Administration officials have framed these steps as necessary national security measures. Immigration advocates say they show a consistent strategy of leveraging isolated criminal cases to advance long-standing goals of reducing lawful immigration pathways.

Reuters quoted Jorge Loweree, a managing director at the American Immigration Council, saying the same pattern was now playing out with the diversity visa lottery.

“This isn’t about any one individual,” Loweree said. “What we’re seeing is this administration using these cases, these stories, as a pretext to their own end, which is to target people from countries that they deem to be undesirable.”

The diversity visa program, created by Congress in 1990, makes up to 55,000 immigrant visas available each year to applicants from countries with historically low levels of immigration to the United States. Winners are selected through a lottery system and, once approved, can obtain permanent residency and eventually U.S. citizenship.

The program has long been defended by supporters as a way to broaden the geographic makeup of U.S. immigration, particularly benefiting applicants from parts of Africa, Eastern Europe, and Central Asia.

Trump has opposed the program for years. During his first term, he repeatedly called for its elimination, most notably after a 2017 vehicle-ramming attack in New York City carried out by an Uzbek national who had entered the U.S. through the lottery. That attacker, Sayfullo Saipov, was sentenced in 2023 to eight consecutive life terms.

In the current case, authorities say Neves Valente entered the U.S. in 2017, during Trump’s first presidency. Officials have not indicated that he was flagged for security concerns at the time. He was found dead on Thursday night in a storage facility in Salem, New Hampshire, and is also suspected in the killing of a Massachusetts Institute of Technology professor, Nuno Loureiro, two days after the Brown University shooting. Neves Valente had attended Brown more than 20 years ago and was a former classmate of Loureiro in Portugal.

Data from the State Department, published by Reuters, indicates how rare Portuguese participation in the program has been. Only 118 Portuguese nationals have entered the U.S. through the diversity visa lottery in the past decade. By contrast, the largest recipients in fiscal year 2024 were Nepal, Uzbekistan, Kenya, Egypt, and Russia, with about 41% of diversity visa recipients coming from African countries.

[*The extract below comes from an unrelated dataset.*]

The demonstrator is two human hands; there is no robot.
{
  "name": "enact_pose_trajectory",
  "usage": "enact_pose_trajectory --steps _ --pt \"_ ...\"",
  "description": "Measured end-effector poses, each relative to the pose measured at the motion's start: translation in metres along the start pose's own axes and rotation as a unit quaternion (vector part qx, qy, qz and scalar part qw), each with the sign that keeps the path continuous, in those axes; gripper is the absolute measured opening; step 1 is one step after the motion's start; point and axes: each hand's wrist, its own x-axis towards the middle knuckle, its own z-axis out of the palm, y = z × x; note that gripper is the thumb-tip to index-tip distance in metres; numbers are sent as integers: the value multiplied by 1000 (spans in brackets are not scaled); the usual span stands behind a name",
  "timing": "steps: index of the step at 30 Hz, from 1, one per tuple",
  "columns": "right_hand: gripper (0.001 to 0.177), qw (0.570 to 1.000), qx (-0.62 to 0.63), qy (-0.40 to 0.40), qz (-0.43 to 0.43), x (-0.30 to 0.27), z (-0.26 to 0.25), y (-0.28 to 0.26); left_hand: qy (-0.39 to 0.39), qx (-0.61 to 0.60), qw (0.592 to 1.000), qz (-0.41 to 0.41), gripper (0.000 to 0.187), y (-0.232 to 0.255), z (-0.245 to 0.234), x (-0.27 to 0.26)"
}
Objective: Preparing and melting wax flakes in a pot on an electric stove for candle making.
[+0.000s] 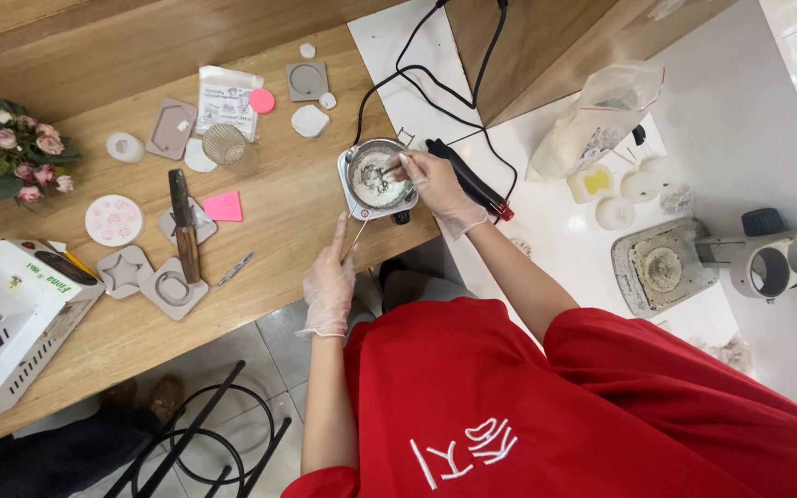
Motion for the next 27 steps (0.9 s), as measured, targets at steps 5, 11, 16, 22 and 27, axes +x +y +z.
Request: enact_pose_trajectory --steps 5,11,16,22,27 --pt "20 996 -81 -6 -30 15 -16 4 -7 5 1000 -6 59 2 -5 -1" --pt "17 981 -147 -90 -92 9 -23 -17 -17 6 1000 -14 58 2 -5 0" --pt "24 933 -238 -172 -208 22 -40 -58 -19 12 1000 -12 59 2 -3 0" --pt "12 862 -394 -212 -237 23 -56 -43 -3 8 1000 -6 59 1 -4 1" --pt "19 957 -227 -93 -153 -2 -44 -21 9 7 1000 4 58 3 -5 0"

The administration’s move also comes amid existing uncertainty around the program. Even before details of the Brown University suspect’s immigration status became public, registration for the fiscal year 2027 diversity visa lottery, which typically opens in October, had already been delayed. The State Department said in November that changes to the program would push back registration to an unspecified date.

That delay, combined with Noem’s announcement, has heightened concern among immigration lawyers and advocates that the administration may be laying the groundwork for a more permanent rollback, potentially inviting legal challenges given that the program is mandated by Congress.

Now, the episode has reignited a familiar debate in Washington: whether violent acts by individuals should drive broad immigration policy, and whether the diversity visa lottery, a small but symbolically charged program, will once again become a casualty of that fight.